Agee was just twenty-six, a poet in the guise of a journalist, when he was given the assignment to travel into the Deep South to do a story on cotton sharecroppers. He asked that a friend of his, thirty-two year old photographer Walker Evans, be hired to accompany him. Evans at the time was working for one of the New Deal agencies, the Farm Security Administration, helping to document the Great Depression. Evans was given a leave of absence and he and Agee headed South during the summer of 1936.
They traveled around for a month before they found the subjects they wanted to photograph and write about. They spent three weeks with three families and then went back to New York to finalize the article and present it to the magazine's editor. The magazine did not publish it. It was believed for many years that Agee's unconventional rambling style was the cause for the editor's rejection of the article. However, decades later it was discovered that that was not the case.
"Isn't every human being both a scientist and an artist; and in writing of human experience, isn't a good deal to be said for recognizing that fact and for using both methods?"
At any rate, after the article was rejected, Agee then expanded it into a book and set about to find a publisher. It was five years later that it was published to a resounding sound of silence. It was a miserable failure, partly because the effects of the Great Depression had lessened and because the war in Europe and Asia dominated the news. The book sold only 600 copies the first year and there was no second printing -- not then.
"Picking cotton: it is simple and terrible work. Skill will help you; all the endurance you can draw up against it from the roots of your existence will be thoroughly used as fuel to it; but neither skill nor endurance can make it any easier."
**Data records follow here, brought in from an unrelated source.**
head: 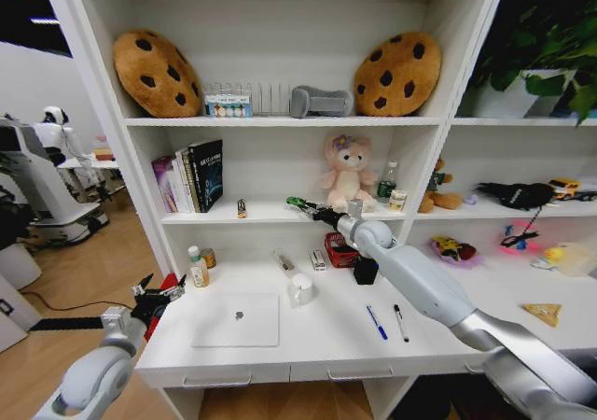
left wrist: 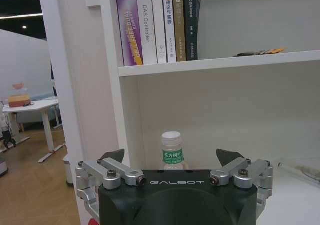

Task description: Organize the objects on the table.

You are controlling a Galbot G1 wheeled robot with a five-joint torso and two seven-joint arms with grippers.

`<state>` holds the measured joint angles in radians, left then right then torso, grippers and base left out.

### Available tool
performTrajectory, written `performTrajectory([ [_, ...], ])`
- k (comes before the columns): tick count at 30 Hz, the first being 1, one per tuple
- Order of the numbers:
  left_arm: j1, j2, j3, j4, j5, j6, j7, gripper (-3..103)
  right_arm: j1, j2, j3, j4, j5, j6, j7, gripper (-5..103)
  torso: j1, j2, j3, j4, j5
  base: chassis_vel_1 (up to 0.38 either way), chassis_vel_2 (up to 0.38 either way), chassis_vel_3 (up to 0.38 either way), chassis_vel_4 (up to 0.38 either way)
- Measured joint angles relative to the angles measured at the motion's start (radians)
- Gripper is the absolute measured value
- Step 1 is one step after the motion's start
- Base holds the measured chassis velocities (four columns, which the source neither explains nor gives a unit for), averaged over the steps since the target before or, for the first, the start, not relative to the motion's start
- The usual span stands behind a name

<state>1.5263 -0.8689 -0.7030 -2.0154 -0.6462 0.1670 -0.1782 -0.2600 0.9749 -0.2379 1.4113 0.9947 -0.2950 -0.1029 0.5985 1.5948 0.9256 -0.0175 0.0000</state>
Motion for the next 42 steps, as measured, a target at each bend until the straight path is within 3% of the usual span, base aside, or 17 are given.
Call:
performTrajectory([
  [28,0.002,-0.001,-0.004,-0.01,-0.002,0.0,-0.006,100,0.014,0.021,-0.027,-0.007,0.013,-0.05,0.077,32,0.0,0.0,0.0,0.0001,0.0,0.0,0.0,0.0,0.0],
  [31,0.003,-0.003,-0.004,-0.009,-0.002,0.0,-0.006,100,0.013,0.014,-0.017,0.004,0.019,-0.052,0.089,48,0.0,0.0,0.0,0.0,0.0,0.0,0.0,0.0,0.0],
  [38,0.0,0.001,-0.002,-0.009,-0.002,0.0,-0.006,100,0.013,0.015,-0.014,0.006,0.024,-0.046,0.087,70,0.0,0.0,0.0,0.0,0.0,0.0,0.0,0.0,0.0],
  [39,0.002,0.001,-0.004,-0.009,-0.002,0.0,-0.006,100,0.013,0.016,-0.01,0.014,0.027,-0.025,0.079,81,0.0,0.0,0.0,0.0001,0.0,0.0,0.0,0.0,0.0],
  [41,0.004,0.002,-0.006,-0.009,-0.002,0.0,-0.006,100,0.009,0.013,-0.002,0.028,0.032,-0.018,0.075,81,0.0,0.0,0.0,0.0002,0.0,0.0,0.0,0.0,0.0],
  [42,0.007,0.002,-0.009,-0.009,-0.002,0.0,-0.006,100,-0.003,0.004,0.014,0.059,0.035,-0.007,0.071,91,0.0,0.0,0.0,0.0004,0.0,0.0,0.0,0.0,0.0],
])
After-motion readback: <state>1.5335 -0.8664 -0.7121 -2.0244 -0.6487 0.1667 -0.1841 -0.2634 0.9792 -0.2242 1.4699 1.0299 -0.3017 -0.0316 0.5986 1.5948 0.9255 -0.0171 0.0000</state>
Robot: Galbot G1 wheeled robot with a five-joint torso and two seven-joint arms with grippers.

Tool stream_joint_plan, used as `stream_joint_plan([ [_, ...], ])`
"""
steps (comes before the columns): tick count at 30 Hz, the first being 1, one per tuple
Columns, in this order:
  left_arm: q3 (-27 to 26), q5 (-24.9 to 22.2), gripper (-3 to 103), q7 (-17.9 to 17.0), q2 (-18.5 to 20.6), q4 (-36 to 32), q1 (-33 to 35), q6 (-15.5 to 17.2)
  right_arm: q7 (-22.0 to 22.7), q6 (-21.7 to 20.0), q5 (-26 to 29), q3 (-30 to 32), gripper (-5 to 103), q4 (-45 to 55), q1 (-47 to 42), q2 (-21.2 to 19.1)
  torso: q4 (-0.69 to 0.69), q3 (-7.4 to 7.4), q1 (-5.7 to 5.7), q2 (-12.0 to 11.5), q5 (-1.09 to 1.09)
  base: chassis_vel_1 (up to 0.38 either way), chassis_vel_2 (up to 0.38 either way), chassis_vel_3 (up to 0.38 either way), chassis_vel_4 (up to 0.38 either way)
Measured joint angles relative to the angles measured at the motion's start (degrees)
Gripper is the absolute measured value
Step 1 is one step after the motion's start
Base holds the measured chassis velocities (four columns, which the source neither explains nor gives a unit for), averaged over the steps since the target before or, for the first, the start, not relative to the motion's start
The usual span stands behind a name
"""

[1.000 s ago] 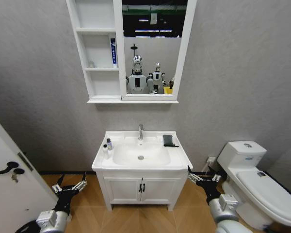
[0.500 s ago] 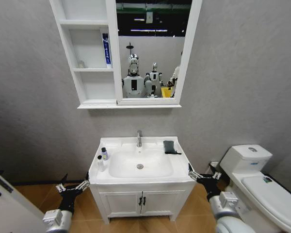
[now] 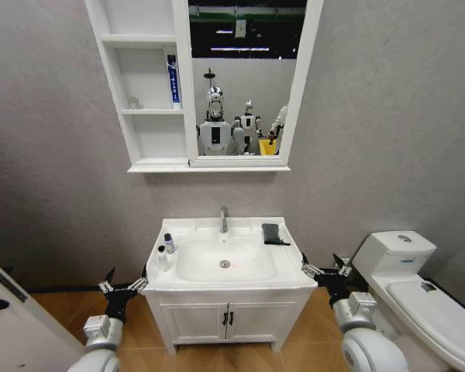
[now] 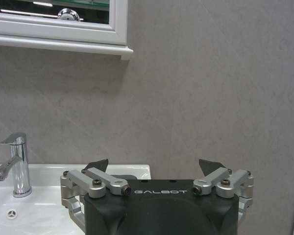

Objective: Move facial cleanser and shampoo from washbasin to cabinet, then wipe washbasin with towel.

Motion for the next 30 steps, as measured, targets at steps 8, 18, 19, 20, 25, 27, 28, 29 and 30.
stream_joint_plan([
  [8,3.55,0.75,100,0.11,-1.91,6.41,-3.55,-1.85,0.52,-1.42,3.47,-0.43,100,-3.64,4.87,-4.82,0.0,0.0,0.0,0.0,0.02,0.0,0.0,0.0,0.0],
  [18,7.59,1.52,100,1.55,-4.1,13.65,-7.88,-2.51,1.31,-2.56,6.82,0.05,100,-6.55,7.93,-10.91,0.0,0.0,-0.01,0.0,0.02,0.0,0.0,0.0,0.0],
  [19,7.81,1.58,100,1.67,-4.16,14.32,-8.31,-2.52,1.31,-2.56,6.82,0.07,100,-6.65,7.9,-10.97,0.0,0.0,-0.01,0.0,0.01,0.0,0.0,0.0,0.0],
  [20,7.81,1.58,100,1.67,-4.16,14.32,-8.31,-2.52,1.31,-2.56,6.82,0.07,100,-6.65,7.9,-10.97,0.0,0.0,-0.01,0.0,0.01,0.0,0.0,0.0,0.0],
  [25,8.48,1.67,100,2.2,-4.24,18.06,-11.21,-2.53,1.29,-2.48,7.14,0.36,100,-6.8,7.92,-11.57,0.0,0.0,-0.01,0.0,0.0,0.0,0.0,0.0,0.0],
  [27,8.47,1.61,100,2.2,-4.27,20.07,-13.34,-2.48,1.29,-2.41,7.42,0.53,100,-6.81,8.08,-11.97,0.0,0.0,-0.01,0.0,0.0,0.0,0.0,0.0,0.0],
  [28,8.47,1.61,100,2.2,-4.27,20.07,-13.34,-2.48,1.29,-2.41,7.42,0.53,100,-6.81,8.08,-11.97,0.0,0.0,-0.01,0.0,0.0,0.0,0.0,0.0,0.0],
  [29,8.26,1.47,100,2.18,-4.27,21.52,-14.8,-2.44,1.29,-2.39,7.49,0.6,100,-6.75,8.08,-12.17,0.0,0.0,-0.01,0.0,0.0,0.0,0.0,0.0,0.0],
  [30,8.26,1.47,100,2.18,-4.27,21.52,-14.8,-2.44,1.29,-2.39,7.49,0.6,100,-6.75,8.08,-12.17,0.0,0.0,-0.01,0.0,0.0,0.0,0.0,0.0,0.0],
])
"...and in each private and silent heart toward that climax of one more year's work which yields so little at best, and nothing so often, and worse to so many hundreds of thousands..."
Agee went on to other things; he continued to write poetry; became an influential and highly-respected film critic; and he wrote screenplays for two classic movies: THE AFRICAN QUEEN and THE NIGHT OF THE HUNTER.
But he was a tormented man who fought off his demons with tobacco and alcohol and the combination helped bring on the heart attack that killed him at age forty-five. At the time of his death he was working on an autobiographical novel. Two years after his death, A Death in the Family was published and a year later it received the Pulitzer Prize for fiction.
Two years after that, because of Agee's untimely death and as a result of the critical acclaim for his novel, Let Us Now Praise Famous Men was re-published and became an instant classic, not only due to Agee's narrative, but also because of Evans' haunting black-and-white photographs that appear uncaptioned at the beginning of the book.
In 2003, a typescript of Agee's original magazine article was discovered among his papers. It is much different from the book that grew out of the project. It is much more conventional, much more journalistic, and much less poetic. It had not been rejected due to an unconventional writing style after all, but for some other reason or reasons.
In 2013, it was published as Cotton Tenants: Three Families, the title of Agee's rejected magazine article.